- Work task
From the line with "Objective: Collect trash" to the line with "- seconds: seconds", output every line below exactly, both ends included. Skip the pictures.

- Data block
##########

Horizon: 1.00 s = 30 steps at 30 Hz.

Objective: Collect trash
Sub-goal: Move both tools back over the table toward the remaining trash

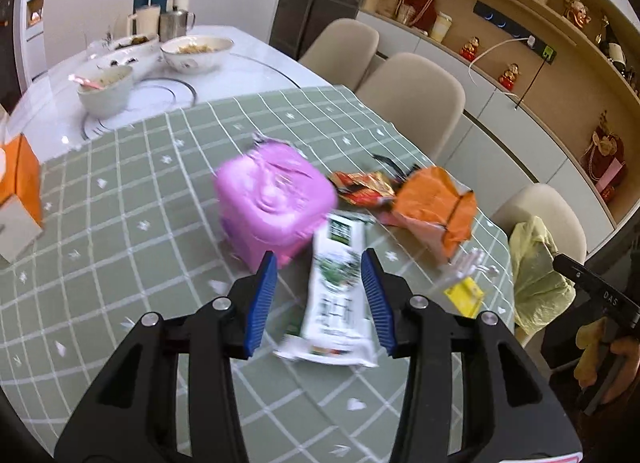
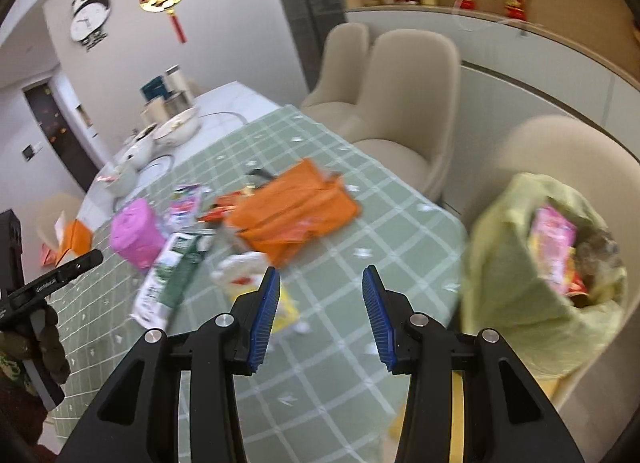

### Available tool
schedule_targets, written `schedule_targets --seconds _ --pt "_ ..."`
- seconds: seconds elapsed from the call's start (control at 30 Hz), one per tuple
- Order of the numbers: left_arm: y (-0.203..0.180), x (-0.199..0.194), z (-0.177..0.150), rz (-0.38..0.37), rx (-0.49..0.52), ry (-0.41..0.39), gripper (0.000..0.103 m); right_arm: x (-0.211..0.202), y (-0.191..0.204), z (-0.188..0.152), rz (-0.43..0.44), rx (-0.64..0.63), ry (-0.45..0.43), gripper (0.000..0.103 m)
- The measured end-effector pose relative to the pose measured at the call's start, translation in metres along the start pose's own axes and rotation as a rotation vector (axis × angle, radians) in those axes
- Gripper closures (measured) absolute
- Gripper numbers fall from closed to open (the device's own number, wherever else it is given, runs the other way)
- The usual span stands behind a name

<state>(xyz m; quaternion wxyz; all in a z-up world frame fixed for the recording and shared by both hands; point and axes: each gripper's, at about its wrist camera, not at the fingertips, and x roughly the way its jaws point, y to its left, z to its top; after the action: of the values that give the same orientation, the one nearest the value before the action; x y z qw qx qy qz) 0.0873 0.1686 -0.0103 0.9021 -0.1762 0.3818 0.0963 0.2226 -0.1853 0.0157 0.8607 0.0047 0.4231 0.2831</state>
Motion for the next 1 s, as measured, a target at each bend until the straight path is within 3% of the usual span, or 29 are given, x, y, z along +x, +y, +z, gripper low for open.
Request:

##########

- Result
Objective: Collect trash
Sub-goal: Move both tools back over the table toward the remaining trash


### Available tool
schedule_targets, written `schedule_targets --seconds _ --pt "_ ..."`
- seconds: seconds elapsed from the call's start (control at 30 Hz), one per tuple

Output for this exercise is complete.